MISLEADS THE NATION.

It is now about fifteen years since the American Colonization Society sprang into existence-a space of time amply sufficient to test its ability. In its behalf the pulpit and the press (two formidable engines) have been exerted to an extraordinary degree; statesmen, and orators, and judges, and lawyers, and philanthropists, have eloquently advocated its claims to public patronage. During this protracted period, and with such powerful auxiliaries, a careless observer might naturally suppose that much must have been accomplished towards abolishing slavery. But what is the fact? Less than one hundred and fifty souls have been removed annually to Africa-in all, about two thousand souls in fifteen years!!-a drop from the Atlantic ocean-a grain of earth from the American continent! In the mean time, the increase of the slaves has amounted to upwards of half a million! and every week more than one thousand newborn victims are added to their number. Before a vessel, with one hundred and fifty passengers, can go to and return from Africa, more than ten thousand slave infants will have been added to our population: while she is preparing to depart, or waiting for a fair wind, the increase will freight her many times.

The following eloquent and comprehensive Circular (published last year in London by Capt.

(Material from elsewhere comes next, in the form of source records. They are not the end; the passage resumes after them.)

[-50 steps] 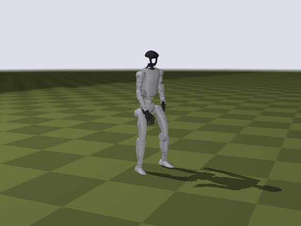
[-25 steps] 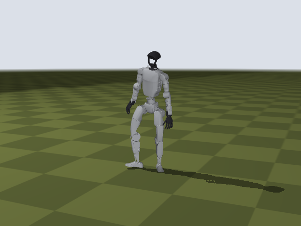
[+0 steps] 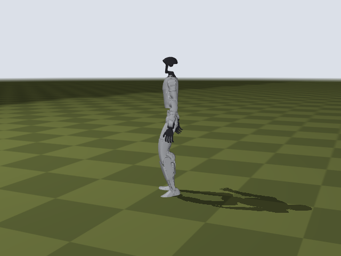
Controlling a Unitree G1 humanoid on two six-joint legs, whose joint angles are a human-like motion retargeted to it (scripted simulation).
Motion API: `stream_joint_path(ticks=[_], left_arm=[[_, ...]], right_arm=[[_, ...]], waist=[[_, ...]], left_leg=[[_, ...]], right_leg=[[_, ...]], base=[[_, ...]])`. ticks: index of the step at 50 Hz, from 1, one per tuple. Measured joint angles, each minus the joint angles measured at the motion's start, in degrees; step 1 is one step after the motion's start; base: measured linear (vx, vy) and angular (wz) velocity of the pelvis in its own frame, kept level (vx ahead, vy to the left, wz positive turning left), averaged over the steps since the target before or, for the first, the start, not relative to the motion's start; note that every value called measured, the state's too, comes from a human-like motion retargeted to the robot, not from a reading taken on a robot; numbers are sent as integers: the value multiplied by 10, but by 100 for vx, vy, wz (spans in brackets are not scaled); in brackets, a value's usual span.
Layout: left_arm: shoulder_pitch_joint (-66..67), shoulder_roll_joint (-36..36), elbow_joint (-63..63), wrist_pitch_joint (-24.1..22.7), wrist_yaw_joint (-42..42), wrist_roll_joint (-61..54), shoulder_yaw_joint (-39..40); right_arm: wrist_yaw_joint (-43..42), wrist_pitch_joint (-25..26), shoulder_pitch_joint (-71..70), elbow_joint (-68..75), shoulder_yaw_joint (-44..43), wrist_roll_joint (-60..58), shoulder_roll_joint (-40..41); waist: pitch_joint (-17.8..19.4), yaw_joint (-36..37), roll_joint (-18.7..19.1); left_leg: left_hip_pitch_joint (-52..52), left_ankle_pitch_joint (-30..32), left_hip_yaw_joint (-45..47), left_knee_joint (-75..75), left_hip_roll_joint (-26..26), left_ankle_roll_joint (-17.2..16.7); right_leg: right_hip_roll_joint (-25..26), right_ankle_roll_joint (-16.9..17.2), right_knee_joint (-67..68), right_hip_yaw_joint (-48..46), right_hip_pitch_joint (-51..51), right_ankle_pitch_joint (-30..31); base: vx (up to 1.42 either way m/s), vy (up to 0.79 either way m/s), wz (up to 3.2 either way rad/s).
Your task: Walk run
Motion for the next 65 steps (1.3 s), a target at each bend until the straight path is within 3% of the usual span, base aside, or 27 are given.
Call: stream_joint_path(ticks=[3,10,12,20,22,23,25,30,35,40,48,53,56,58,60,62,63,65], left_arm=[[2,4,-1,1,10,12,-12],[-4,-7,39,14,-17,25,21],[-11,-3,50,20,-29,18,28],[-46,30,83,48,-36,21,29],[-46,35,80,48,-38,32,20],[-43,36,79,48,-36,36,15],[-47,48,92,52,-35,44,10],[-84,69,141,78,-14,39,-8],[-106,56,94,52,-9,56,-61],[-105,43,36,10,-39,64,-80],[-145,73,20,24,-97,61,-81],[-140,71,35,34,-69,54,-72],[-119,62,44,33,-69,58,-58],[-93,56,52,34,-69,70,-49],[-67,37,58,35,-48,86,-50],[-32,20,80,39,-22,77,-37],[-23,19,91,39,-21,72,-35],[-10,23,103,45,-48,70,-32]], right_arm=[[9,-1,-9,-9,4,-21,1],[-7,-1,-61,-40,40,-21,19],[-7,-7,-74,-57,50,-27,22],[-10,-35,-110,-147,82,-28,25],[-5,-43,-102,-170,88,-22,23],[-7,-49,-98,-175,89,-22,21],[-22,-93,-93,-163,76,-38,14],[-51,-15,-78,-86,76,-2,18],[-10,-25,-33,-61,49,-69,6],[-65,2,0,-38,45,-91,-9],[5,-11,1,-10,1,-29,0],[3,-15,4,-8,-5,-37,-3],[-8,-10,7,-3,-5,-55,-10],[-15,-6,15,5,-4,-51,-14],[-14,3,17,15,-32,-40,-15],[2,13,11,15,-32,-26,-18],[8,13,9,13,-26,-20,-19],[18,9,-9,-1,-15,-5,-17]], waist=[[9,6,5],[30,-17,33],[31,-7,31],[21,-10,21],[13,-4,14],[4,-3,11],[-2,-6,12],[-21,-13,14],[-20,0,27],[-19,-68,27],[5,-139,-3],[-1,-151,9],[-9,-173,29],[-14,-170,29],[-16,-149,29],[-24,-109,-4],[-26,-99,-15],[-26,-101,-28]], left_leg=[[-30,3,-10,-23,-1,29],[-131,9,-118,-73,2,-10],[-154,-1,-106,-62,16,-12],[-209,-20,-127,10,25,5],[-184,-27,-121,-3,12,31],[-164,-35,-109,-10,-4,69],[-171,-33,-128,20,-3,90],[-117,-79,-110,-1,9,96],[-35,-73,-88,-96,9,104],[40,-66,-87,-184,-29,103],[145,-97,-71,-241,-89,77],[181,-105,-76,-234,-99,42],[197,-64,-105,-210,-92,5],[217,9,-129,-185,-107,-18],[223,123,-97,-129,-97,-14],[199,243,-56,-21,-125,3],[189,263,-35,26,-127,14],[136,238,-35,151,-110,30]], right_leg=[[11,1,-3,40,11,-6],[55,-10,-15,102,51,-9],[56,-10,-16,124,54,-12],[51,-2,-25,144,78,-21],[43,5,-19,149,93,-28],[40,9,-17,149,102,-33],[38,28,16,136,117,-46],[10,114,162,39,74,70],[-40,70,347,-104,-16,40],[-60,86,386,-135,-140,18],[-36,4,145,-109,-301,48],[6,-12,75,-109,-331,26],[6,-55,100,-124,-317,44],[-1,-56,116,-108,-292,78],[-36,-51,158,-104,-278,76],[-57,-49,136,-76,-209,57],[-68,-46,127,-74,-187,53],[-91,-36,114,-88,-143,44]], base=[[24,-2,-133],[36,3,-94],[30,6,-74],[46,19,-28],[66,23,-29],[80,26,-26],[86,28,-19],[55,11,-23],[57,9,-35],[54,7,13],[61,-4,-5],[78,-5,4],[100,-9,55],[103,-6,54],[127,2,40],[119,8,-54],[107,1,-29],[98,-2,40]])
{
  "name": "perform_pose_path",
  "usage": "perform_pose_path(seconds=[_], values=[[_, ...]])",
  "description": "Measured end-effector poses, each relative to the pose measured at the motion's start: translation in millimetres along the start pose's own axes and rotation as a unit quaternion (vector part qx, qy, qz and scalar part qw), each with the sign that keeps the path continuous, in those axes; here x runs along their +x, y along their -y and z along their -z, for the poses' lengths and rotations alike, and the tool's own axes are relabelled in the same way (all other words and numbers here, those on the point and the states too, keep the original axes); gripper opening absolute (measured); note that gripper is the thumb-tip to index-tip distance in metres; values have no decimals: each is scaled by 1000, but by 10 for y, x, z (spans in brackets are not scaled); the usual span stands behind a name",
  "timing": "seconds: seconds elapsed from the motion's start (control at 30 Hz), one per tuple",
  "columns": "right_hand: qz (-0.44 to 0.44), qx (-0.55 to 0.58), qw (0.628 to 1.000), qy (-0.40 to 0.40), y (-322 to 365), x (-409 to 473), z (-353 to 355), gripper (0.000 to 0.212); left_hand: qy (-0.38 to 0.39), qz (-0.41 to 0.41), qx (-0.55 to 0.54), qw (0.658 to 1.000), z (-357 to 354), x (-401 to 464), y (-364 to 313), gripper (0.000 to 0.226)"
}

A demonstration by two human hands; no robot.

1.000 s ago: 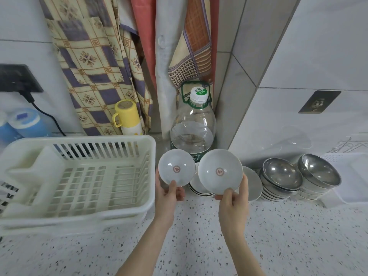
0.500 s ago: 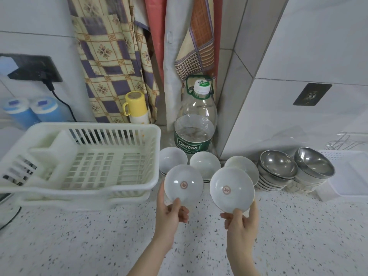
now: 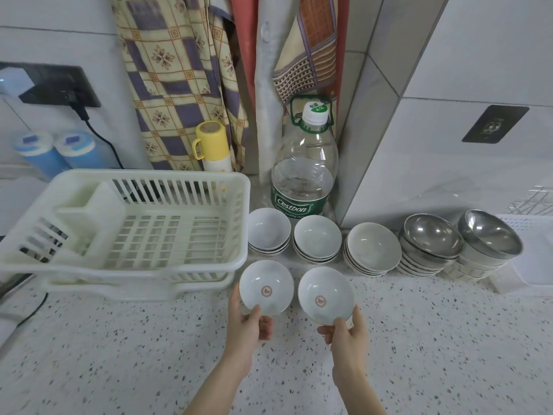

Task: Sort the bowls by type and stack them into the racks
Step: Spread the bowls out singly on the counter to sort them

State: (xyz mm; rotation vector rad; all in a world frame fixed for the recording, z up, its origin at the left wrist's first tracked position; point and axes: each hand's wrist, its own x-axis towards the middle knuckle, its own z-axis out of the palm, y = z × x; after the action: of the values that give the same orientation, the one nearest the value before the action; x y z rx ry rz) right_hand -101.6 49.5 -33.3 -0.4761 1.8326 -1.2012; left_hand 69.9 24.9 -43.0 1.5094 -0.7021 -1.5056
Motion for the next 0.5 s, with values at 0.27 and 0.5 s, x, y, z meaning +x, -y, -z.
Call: perform_pose_path(seconds=[0.27,0.5], values=[[-17,6,1000,14,12,166,-39,60,10,11,-6,1000,-19,69,-28,61],[-22,-2,999,34,31,186,-3,62,17,13,-10,1000,-26,71,-18,62]])
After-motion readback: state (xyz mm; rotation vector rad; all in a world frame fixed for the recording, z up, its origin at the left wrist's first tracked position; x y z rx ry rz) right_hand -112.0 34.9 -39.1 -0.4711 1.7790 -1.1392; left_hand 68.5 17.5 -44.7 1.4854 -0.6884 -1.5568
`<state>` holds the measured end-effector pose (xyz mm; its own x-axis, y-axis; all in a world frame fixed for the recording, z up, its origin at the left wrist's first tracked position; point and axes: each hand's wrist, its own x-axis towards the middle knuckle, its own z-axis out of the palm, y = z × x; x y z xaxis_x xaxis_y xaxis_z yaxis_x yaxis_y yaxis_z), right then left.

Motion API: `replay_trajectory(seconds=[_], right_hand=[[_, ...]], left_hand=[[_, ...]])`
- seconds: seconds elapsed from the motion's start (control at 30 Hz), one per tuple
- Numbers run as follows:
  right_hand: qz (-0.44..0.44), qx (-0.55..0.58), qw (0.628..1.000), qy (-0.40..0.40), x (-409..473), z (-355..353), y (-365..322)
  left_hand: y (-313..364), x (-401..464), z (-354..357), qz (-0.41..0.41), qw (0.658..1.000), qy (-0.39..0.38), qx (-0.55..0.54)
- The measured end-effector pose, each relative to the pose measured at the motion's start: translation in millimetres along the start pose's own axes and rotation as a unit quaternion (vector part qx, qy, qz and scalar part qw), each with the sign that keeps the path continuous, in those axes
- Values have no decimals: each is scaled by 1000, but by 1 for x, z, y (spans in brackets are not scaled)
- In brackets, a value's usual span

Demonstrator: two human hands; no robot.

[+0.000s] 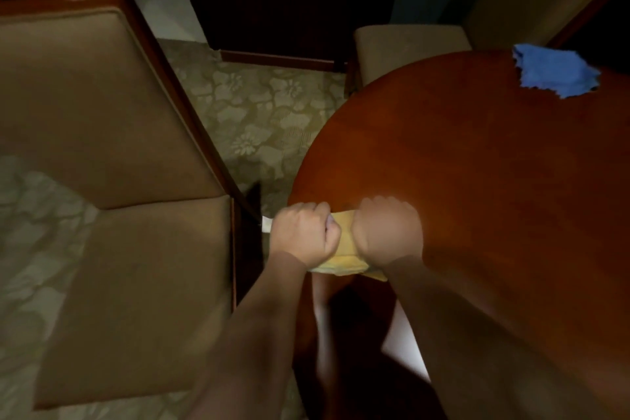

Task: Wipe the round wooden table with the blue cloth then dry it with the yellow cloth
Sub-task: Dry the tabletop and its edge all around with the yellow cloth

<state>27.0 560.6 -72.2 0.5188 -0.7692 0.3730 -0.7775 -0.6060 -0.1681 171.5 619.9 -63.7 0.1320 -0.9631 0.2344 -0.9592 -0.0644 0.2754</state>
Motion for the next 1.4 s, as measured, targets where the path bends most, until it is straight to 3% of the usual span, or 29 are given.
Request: replay_trajectory(seconds=[0.27, 0.57, 0.83, 1.4], right_hand=[[23, -11, 999, -28, 1, -3, -3], [133, -32, 990, 19, 12, 1, -9], [190, -53, 979, 50, 33, 13, -3], [234, -43, 969, 68, 71, 26, 25]], left_hand=[[-5, 9, -3, 43, 999, -31, -2], [-23, 52, 4, 156, 987, -43, -21], [-30, 92, 19, 204, 977, -43, -43], [-23, 149, 29, 215, 975, -56, -14]])
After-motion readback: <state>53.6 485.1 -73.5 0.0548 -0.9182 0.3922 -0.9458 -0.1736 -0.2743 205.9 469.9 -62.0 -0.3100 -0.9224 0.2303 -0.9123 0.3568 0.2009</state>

Charles Stuart, in consequence of the visit of Elliott Cresson, an agent who was sent out to dupe the philanthropists of England) exhibits the inefficiency and criminality of the Society in a striking light :

AMERICAN COLONIZATION SOCIETY.

formed in the United States, in 1817.

LIBERIA. This Society was

Its Thirteenth Annual Report has just reached this country.

Its object, as expressed by itself, (see the Thirteenth Report, page 41, app. 9, art. 2,) Is to promote and execute a plan for colonizing the free people of color, residing in the United States' in Africa, or such other place as Congress shall deem most expedient.'

The facts of the case are these:

1.

That the United States have about 2,000,000 enslaved blacks.

2. That they have about 500,000 free blacks.

3. That both these classes are rapidly increasing.

4. That both are exceedingly depressed and degraded.